Marcia Kulak's horses are trained to compete at the international level of three-day eventing. They may be machine-like when it comes to winning medals, but they're not machines.

"Immediately after the competition, they get a few light days," the rider and trainer says. "After that, I ride them easily for five or six days each week for about two weeks. Then I'll continue hacking--not doing any real work, but keeping them moving," Kulak advises.

"Keep horses moving" is her mantra, and as much turnout as possible is ideal for the freshening horse. Sometimes. "You need to keep in mind that you don't want to stress the horse," Kulak cautions. "If the weather isn't conducive to all-day turnout--say there is searing heat and lots of flies--you might keep him in during the hot afternoons.

"I don't think it's a service for horses to be beating the heat and the flies. That goes for being turned out when it's excessively wet, cold and windy. If you're giving them a break, they need a place that's comfortable and peaceful. Turnout is good when it's a positive experience for horses," Kulak says.

The New York and Florida resident says it's best to combine turnout with riding. "Vacation to a horse can mean a modified training regime and schedule. Standing in a stall day after day is not a vacation to a horse. Do anything you can to minimize the stress in their lives, but maximize their need for freedom to roll, buck and play. That improves their physical and mental outlook on life. It's a very pleasant break for a horse."

Minimize the amount of training you do. Walk on a loose rein in a pleasant countryside with good footing, Kulak says. But don't get carried away with time off. "I certainly am not a believer in giving a sound horse two or three months off at a time," she explains.

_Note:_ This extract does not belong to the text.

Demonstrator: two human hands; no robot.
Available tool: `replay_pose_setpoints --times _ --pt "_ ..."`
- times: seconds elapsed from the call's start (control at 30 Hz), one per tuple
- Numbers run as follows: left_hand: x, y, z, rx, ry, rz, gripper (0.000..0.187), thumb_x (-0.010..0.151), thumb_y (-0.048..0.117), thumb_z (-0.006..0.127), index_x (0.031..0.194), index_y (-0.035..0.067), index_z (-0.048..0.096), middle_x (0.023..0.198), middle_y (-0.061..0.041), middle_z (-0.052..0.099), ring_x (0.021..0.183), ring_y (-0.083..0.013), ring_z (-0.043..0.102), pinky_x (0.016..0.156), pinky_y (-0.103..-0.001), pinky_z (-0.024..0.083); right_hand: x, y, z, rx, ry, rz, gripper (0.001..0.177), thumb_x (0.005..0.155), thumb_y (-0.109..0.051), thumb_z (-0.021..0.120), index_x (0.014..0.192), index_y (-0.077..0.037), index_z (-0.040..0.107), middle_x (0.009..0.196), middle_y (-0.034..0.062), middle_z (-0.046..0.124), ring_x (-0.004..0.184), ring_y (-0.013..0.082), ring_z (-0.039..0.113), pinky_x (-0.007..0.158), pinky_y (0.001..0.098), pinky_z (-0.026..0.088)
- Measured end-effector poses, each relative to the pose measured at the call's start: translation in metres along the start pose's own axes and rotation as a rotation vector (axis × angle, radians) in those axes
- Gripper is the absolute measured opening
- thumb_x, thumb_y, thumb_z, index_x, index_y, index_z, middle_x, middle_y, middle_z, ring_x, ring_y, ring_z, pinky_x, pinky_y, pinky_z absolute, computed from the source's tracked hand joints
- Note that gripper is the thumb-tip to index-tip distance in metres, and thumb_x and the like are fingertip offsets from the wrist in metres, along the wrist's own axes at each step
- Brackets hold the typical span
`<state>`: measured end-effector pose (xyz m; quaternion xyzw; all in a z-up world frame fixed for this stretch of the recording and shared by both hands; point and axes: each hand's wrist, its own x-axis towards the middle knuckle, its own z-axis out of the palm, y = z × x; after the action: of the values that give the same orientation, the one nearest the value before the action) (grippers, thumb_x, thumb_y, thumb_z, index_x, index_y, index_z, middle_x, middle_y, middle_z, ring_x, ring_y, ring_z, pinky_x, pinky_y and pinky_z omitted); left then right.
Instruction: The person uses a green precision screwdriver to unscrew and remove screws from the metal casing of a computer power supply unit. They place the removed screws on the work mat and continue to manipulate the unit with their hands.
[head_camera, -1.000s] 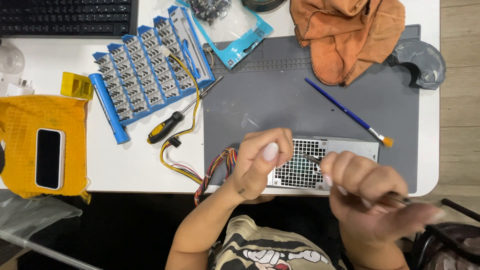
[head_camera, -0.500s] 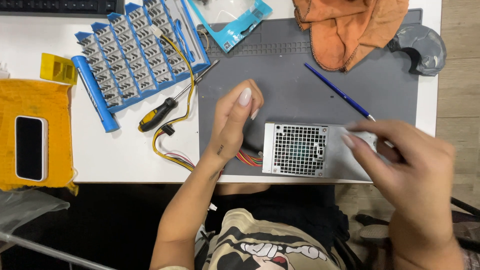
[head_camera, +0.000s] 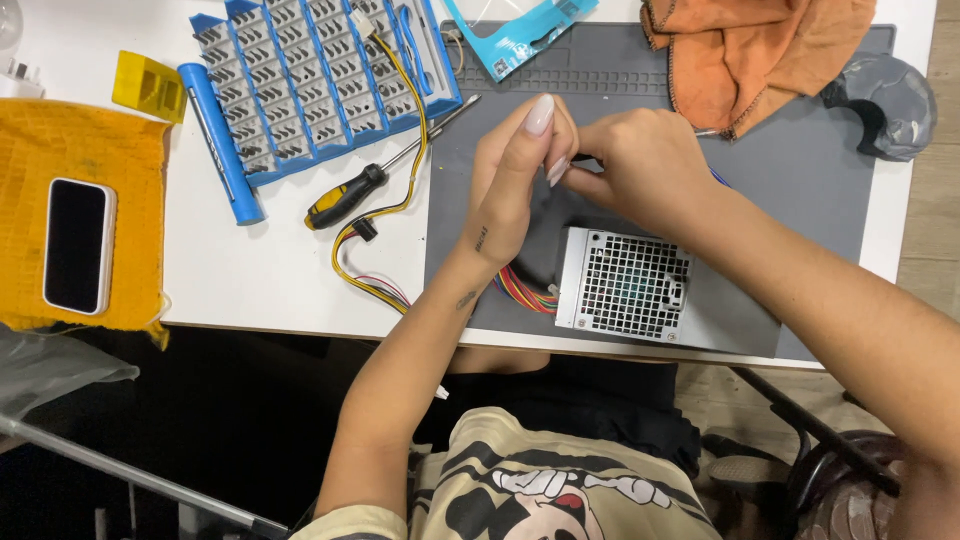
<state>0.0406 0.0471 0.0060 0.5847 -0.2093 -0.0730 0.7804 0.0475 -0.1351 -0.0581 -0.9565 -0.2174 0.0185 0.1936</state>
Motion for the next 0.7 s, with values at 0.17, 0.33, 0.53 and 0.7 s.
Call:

Feed a higher-quality forage and less concentrate or grain during vacation, Kulak counsels. "High-quality hay is very important, with a minimal amount of grain added for that horse's body type and work level.

"If you are reducing the amount of output from a horse, that horse should be on pasture more, and the feed adjusted accordingly. Gradually reduce grain over a week," she says.

Another point Kulak stresses is that good-quality hay reduces the boredom factor of a stalled horse.

"We like to have something in front of horses all the time. If you're in a situation where horses can have forage or hay 24-hours a day, that's very important. Horses were meant to be eating 22 hours a day. We try to make them conform to our lifestyle and schedules, and that's not really ideal," she says.

Resting a horse also means you still play close attention to equine maintenance, including grooming and shoeing. Regular deworming must be continued, as well as proper dental care.